Shit’s mindblowing with some headphones I’ve tried that need a heavy EQ. Porta Pros are fairly balanced already so not as mindblowing, but still worth at least checking out the demos on the webpage.
AutoEQ is open source. It’s just EQ settings from analyzing frequency responses of headphones.
There’s an extra “.” in your link. Here’s a corrected link for my fellow lazies: AutoEQ
Thanks! I also fixed my link.
Have you tried it?
Similar with mp3 bitrate. While I do think I noticed a difference going from 128kbps to 192kbps, anything beyond that I can’t hear a difference for.
Which clearly means I need to dump 15k into my sound setup because it maxes out somewhere between 128kbps and 192kbps!
Edit: dumb -> dump
aound -> soundWere they comfortable though?
I did get aftermarket pads for them but they are not made for long term listening. But that is beside the point - they show you don’t need to spend $1000 to get great sound and they are only one example of that.
About as comfortable as plastic wrapped in a thin sponge can be
Did they have good noise blocking?

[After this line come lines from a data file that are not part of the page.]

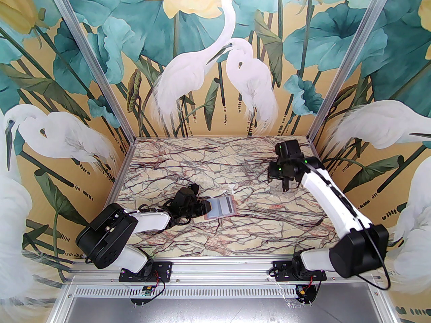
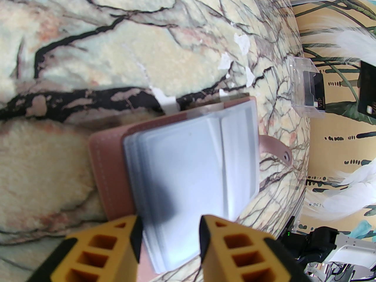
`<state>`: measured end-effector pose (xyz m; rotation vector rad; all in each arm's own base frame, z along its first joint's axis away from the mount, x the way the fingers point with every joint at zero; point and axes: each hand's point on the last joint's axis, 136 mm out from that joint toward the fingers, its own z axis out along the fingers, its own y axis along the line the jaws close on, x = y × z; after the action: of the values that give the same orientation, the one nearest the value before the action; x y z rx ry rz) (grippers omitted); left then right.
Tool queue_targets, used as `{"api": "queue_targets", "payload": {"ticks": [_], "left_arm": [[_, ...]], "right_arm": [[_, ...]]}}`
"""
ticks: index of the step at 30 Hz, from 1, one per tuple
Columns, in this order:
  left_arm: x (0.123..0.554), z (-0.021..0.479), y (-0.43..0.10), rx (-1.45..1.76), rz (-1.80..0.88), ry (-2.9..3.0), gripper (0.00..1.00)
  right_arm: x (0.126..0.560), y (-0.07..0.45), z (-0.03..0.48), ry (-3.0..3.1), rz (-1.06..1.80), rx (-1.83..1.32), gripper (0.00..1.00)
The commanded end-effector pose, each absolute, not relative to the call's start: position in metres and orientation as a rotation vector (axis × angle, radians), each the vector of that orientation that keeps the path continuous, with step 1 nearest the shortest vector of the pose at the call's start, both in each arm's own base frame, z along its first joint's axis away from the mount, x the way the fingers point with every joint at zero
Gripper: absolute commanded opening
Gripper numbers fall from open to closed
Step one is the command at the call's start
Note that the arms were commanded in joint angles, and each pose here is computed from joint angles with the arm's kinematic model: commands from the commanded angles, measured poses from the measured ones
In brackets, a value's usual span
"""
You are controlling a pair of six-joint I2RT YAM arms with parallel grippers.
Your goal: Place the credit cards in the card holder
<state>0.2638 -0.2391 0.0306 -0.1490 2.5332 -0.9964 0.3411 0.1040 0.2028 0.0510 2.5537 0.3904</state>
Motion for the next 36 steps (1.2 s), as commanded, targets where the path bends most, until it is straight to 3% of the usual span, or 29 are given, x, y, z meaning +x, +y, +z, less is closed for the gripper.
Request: {"api": "queue_targets", "payload": {"ticks": [1,18,36], "left_arm": [[0.249,0.005,-0.225,-0.202,-0.922,2.625,0.40],[0.249,0.006,-0.221,-0.216,-0.910,2.615,0.40],[0.248,0.005,-0.218,-0.233,-0.890,2.617,0.38]], "right_arm": [[0.337,0.150,0.216,2.472,0.684,-0.044,0.00],[0.302,0.269,0.133,2.555,1.128,-0.183,0.00],[0.282,0.291,0.064,2.652,1.205,-0.147,0.00]]}}
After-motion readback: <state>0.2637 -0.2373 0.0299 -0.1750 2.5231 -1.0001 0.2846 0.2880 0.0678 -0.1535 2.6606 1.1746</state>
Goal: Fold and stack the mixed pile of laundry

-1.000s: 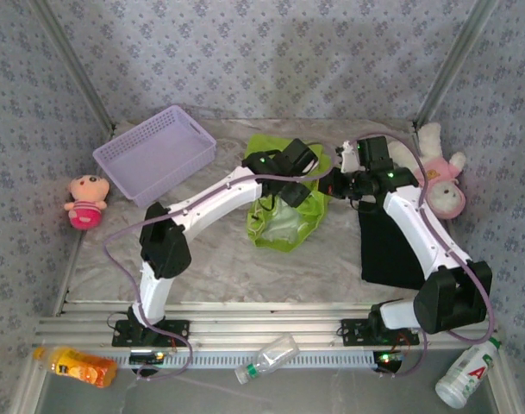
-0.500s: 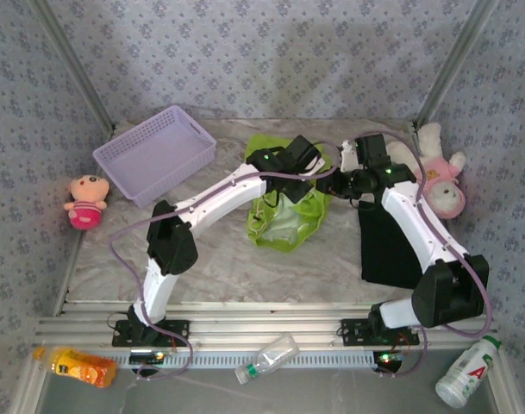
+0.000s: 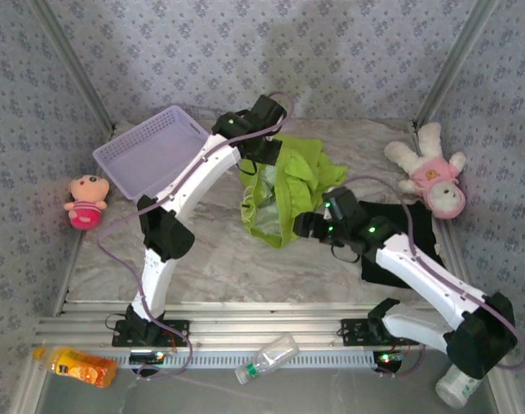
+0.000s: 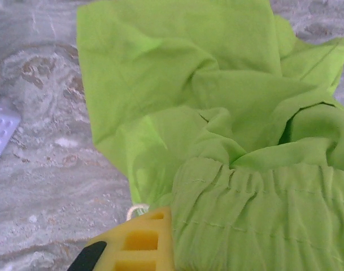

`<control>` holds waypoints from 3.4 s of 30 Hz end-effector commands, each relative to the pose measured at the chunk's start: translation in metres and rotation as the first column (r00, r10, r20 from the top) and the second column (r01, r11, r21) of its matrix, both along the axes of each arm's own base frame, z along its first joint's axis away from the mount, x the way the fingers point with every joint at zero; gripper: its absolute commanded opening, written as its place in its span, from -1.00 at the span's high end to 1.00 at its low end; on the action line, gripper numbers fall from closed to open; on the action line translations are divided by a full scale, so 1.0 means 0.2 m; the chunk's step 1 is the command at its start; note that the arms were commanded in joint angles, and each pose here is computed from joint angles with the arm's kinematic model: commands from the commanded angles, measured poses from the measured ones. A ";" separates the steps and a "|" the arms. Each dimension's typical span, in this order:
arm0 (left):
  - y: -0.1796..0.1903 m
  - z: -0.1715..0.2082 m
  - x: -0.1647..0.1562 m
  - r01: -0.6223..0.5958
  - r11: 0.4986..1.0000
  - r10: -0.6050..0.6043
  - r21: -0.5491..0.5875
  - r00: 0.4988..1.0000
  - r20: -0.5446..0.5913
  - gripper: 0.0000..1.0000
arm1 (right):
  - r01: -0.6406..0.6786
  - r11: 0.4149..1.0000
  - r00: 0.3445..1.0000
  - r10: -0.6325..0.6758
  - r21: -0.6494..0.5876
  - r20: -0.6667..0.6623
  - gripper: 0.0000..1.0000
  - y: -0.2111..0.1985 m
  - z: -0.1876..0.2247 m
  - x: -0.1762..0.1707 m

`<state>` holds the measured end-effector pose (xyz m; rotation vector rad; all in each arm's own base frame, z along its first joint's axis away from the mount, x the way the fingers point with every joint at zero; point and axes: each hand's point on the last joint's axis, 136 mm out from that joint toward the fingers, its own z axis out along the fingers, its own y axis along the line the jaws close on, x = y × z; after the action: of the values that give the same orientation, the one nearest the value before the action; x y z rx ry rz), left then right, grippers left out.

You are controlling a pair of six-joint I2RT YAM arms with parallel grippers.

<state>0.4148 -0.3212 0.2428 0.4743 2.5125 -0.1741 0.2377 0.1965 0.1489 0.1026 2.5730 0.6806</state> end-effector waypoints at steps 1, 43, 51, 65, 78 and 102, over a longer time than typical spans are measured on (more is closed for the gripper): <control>0.00 -0.03 -0.11 0.004 1.000 -0.005 -0.005 0.997 -0.072 1.00 | 0.043 0.999 0.996 -0.042 -0.009 0.077 -0.60 0.13 -0.02 0.06; 0.38 0.03 0.06 -0.135 0.988 0.128 -0.068 0.987 -0.097 1.00 | 0.230 0.941 0.973 -0.220 -0.247 0.068 1.00 -0.23 -0.02 0.51; 0.40 0.75 0.26 -0.114 0.889 0.196 -0.443 0.970 0.144 1.00 | 0.219 0.967 0.872 -0.134 -0.131 0.471 1.00 -0.43 1.10 0.94; 0.58 0.19 -0.28 -0.175 0.982 0.166 -0.077 0.980 -0.111 1.00 | 0.146 0.971 0.987 -0.130 -0.187 0.099 1.00 -0.57 0.46 0.32; 0.44 -0.07 0.00 -0.282 0.957 0.264 -0.064 0.943 -0.201 1.00 | 0.094 0.990 0.996 -0.092 -0.103 0.022 1.00 -0.46 0.33 0.82; 0.63 0.65 -0.23 -0.148 0.947 0.236 -0.284 0.922 0.308 1.00 | 0.127 0.987 0.779 -0.164 0.104 0.606 1.00 -0.61 1.11 0.59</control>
<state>0.3598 -0.2271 0.4760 0.2544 1.8937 -0.5486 0.3612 0.0910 0.4615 -0.0764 1.6301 0.6072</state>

Good battery? Good delay? Microphone? Good warranty? Reparaibility? There’s so many reasons to spend a buck extra
TBF if they’re uncomfortable you don’t use them, so that’s a breaking feature.
They don’t block noise. No battery, this is mid-'80s wired tech. There’s a model with a very good microphone. Lifetime warranty. Repairable with super glue sometimes.
-
will be converting to bananas tonight, thanks op
This just shows that bananas and mud are materials for excellent audio equipment. I am looking forward to my gold-plated banana.
That’s why they’re called banana plugs
To be fair, the signal is only going through these suboptimal conductors for a very short distance.
Try wiring up your stereo with 50 feet of bananas, and you might start having problems.
There’s always music in the banana chain… or something like that
Im certain I could tell the difference between a $50,000 setup, and the one i have cobbled together for a couple hundo over the past decade… And i would love to have that setup. But that cost to performance is only worth it if you have way too much disposable income. Eff the audiophile market.